Надо бы рассердиться, хоть для вида:

— Ты меня раздел? Без спросу!

— Я спрашивал, но ты не просыпалась. Только бормотала «оставьте в покое» да «оставьте в покое».

— Ну и оставил бы.

— Не волнуйся, я сделал это аккуратно. И… не позволил себе лишнего. Твоя одежда была вся в крови: неплохо ты разукрасила моих ребят.

— Поделом.

— Отлупи лучше меня. Это я их надоумил.

— Лень.

— Тогда… познакомь со своими братьями, а?

— Надо бы. Небольшое воспитательное мероприятие тебе не помешает.

Снова перепалка. Ну что за характеры у обоих? Опять как журавль и цапля.

Однако журавль, кажется, сдается первым:

— Согласен, пусть меня выпорют. Если хочешь — можно публично. К примеру, в вашем казино. Только, я думаю, ты на такое не пойдешь.

— Это еще почему?

— Из гордости.

— При чем тут моя гордость? Пороть-то будут тебя.

— Ну как же! Кругом же станут говорить: «Мужа Маргариты Александровны отстегали!»

— Какого мужа?!

— Георгия Васильевича Кайданникова.

Давно Маргарита так не хохотала! Даже когда братья воспитывали шпиков-физиков.

Ну, Георгий! В своем репертуаре! Выходит, он делает ей предложение?

А ведь… кажется, правда делает?

Маргарита резко замолчала. Ей снова стало страшно. Что, если это и есть изощренная пытка под музыку Генделя? Что, если она поверит — а он возьмет да и посмеется? Скажет — разбежалась, мол, губенки раскатала. Губозакаточную машинку купи.

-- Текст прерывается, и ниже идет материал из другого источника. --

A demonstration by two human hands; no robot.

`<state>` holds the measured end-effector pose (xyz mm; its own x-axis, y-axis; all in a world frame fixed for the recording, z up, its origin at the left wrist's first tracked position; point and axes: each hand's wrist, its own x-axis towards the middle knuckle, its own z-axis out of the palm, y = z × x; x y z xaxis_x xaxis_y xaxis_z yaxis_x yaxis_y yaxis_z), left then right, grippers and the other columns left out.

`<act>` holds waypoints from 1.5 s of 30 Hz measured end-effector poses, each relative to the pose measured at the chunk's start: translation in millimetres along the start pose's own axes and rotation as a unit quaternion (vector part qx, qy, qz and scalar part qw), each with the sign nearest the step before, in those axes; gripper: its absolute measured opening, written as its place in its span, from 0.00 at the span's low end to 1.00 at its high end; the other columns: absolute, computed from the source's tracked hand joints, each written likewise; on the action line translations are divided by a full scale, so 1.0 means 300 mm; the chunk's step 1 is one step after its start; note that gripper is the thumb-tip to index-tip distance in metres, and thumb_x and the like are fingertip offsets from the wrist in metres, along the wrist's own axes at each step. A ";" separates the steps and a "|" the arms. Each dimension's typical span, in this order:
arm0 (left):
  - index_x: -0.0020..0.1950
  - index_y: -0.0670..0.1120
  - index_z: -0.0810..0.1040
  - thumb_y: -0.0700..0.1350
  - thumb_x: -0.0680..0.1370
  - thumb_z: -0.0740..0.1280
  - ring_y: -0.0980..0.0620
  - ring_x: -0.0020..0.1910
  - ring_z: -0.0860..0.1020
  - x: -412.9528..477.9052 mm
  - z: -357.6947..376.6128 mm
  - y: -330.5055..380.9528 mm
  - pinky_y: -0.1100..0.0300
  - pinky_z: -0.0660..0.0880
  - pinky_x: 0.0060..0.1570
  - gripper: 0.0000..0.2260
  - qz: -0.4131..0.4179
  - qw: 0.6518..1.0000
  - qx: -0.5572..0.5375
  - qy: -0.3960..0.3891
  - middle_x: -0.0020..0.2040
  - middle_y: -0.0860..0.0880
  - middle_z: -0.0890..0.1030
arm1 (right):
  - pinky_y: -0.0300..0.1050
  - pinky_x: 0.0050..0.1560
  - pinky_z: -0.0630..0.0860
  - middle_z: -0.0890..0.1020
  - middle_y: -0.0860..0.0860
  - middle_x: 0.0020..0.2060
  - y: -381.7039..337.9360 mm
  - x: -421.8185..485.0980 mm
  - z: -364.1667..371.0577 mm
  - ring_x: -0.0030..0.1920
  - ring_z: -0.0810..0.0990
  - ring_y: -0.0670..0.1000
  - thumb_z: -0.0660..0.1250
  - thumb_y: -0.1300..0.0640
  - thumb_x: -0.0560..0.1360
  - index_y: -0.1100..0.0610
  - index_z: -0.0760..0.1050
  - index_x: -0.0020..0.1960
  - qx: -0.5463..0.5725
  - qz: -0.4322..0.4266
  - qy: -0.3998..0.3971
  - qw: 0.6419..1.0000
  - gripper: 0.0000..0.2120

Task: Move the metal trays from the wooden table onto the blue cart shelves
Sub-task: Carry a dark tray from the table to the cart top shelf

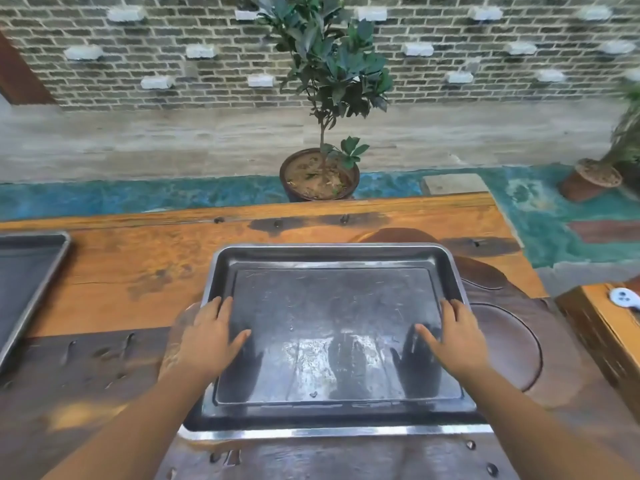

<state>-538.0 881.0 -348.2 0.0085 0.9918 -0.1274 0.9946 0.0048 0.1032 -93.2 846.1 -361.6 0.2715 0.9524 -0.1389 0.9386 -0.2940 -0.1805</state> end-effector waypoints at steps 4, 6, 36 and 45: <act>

Нельзя ему верить! Ведь он уже не раз доказал: для него личная свобода превыше всего. Он никогда не женится. Просто играет с ней в очередные кошки-мышки.

Рита сжалась — беспомощная, застигнутая врасплох. Да еще и раздетая, что было особенно унизительно. В ночной сорочке не развернешься и не уйдешь, гордо хлопнув дверью.

Но похититель иначе объяснил себе ее молчание:

— Ты хочешь сказать — зря я разбежался? Губенки раскатал? Ладно, куплю губозакаточную машинку. Прости.

Он поднялся, чтобы выйти. Он-то был одет и мог это сделать.

— Постой!

Уходит, уходит, какой ужас! Пусть издевается, пусть насмехается, она стерпит любую выходку, только бы не ушел! Она больше не перенесет этих его вечных исчезновений!